Skin, like any material, is subject to wear and tear, chemical and photo degradation, and absorption of chemical pollutants, not to mention microbial invasion. Fortunately, this natural “material” has the benefit of re-building itself through an influx of new cells from the basal layer of the epidermis. However, with age, this constant supply of new cells slows, and a degraded and disorganized skin surface becomes more of the norm. This is where chemical peels—both acid and nonacid—work their magic. Beginning by simply removing the top layer of the epidermis, the skin will exhibit some of its former luster and uniformity, much as the light sanding of an old wooden surface will return some of its finish and surface quality. As a peel works deeper into the epidermis, the lower skin layer loosens and the basal layer of the skin is stimulated to produce new cells. The appearance of new cells can replace aged, oxidized and hyperpigmented skin. The end result is more cellular bulk, offsetting the epidermal thinning that comes with aging; hydrating skin; and improving color uniformity and smoothness.

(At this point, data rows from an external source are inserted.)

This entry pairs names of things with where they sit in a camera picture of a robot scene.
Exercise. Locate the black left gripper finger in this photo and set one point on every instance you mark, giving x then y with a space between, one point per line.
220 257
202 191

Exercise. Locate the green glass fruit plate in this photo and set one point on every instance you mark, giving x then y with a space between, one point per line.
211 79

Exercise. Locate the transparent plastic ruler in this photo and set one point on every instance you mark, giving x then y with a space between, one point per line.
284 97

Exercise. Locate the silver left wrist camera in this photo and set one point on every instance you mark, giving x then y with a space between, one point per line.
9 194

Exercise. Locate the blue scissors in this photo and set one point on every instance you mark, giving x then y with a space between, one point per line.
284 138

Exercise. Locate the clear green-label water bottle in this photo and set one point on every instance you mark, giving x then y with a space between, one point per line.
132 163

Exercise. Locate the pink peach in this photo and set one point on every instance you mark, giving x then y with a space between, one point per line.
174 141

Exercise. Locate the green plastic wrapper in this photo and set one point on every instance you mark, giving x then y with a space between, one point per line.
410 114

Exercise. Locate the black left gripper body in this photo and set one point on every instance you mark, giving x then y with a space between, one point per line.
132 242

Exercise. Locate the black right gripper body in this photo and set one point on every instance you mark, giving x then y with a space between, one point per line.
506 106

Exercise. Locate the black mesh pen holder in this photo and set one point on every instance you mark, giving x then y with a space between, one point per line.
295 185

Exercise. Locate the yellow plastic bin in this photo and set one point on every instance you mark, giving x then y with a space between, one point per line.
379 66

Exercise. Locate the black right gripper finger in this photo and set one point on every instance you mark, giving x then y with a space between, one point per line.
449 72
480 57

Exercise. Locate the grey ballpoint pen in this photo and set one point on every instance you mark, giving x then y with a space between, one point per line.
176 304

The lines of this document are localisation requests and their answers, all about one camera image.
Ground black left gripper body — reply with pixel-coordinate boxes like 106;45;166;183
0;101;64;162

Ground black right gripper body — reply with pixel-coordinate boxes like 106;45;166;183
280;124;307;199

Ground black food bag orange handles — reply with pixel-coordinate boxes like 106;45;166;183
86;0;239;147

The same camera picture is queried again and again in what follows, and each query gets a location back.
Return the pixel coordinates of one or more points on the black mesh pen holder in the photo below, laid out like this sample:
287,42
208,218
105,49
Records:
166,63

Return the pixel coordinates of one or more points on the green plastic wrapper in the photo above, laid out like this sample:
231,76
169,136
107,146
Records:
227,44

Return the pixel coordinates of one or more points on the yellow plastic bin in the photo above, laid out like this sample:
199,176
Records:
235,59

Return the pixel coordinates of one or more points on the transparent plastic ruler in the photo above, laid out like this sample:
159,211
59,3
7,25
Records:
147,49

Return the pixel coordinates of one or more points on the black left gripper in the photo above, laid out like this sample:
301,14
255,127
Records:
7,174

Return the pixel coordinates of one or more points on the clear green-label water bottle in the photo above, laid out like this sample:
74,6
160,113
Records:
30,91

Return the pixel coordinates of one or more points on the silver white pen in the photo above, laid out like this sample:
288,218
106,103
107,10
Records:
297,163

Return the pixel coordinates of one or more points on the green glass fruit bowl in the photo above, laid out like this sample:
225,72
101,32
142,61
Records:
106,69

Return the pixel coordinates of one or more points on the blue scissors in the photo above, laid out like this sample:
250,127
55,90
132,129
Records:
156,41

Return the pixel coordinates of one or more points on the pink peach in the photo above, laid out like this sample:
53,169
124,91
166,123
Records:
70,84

The most common types of chemical peels are acid peels, which work to remove the cells of the top layer of skin’s upper epidermis by breaking weak chemical bonds that hold together the epidermal skin cells, termed “corneocytes” or “keratinocytes.” Depending on the strength, pH and delivery agent of the peel product, upon application, the skin cells delaminate and lift away. (See Figure 1.) As the peel process proceeds, or upon subsequent treatment, it can penetrate further into the thickness of the epidermis to interact and weaken the bonds holding together the cells of the lower layers of the epidermis.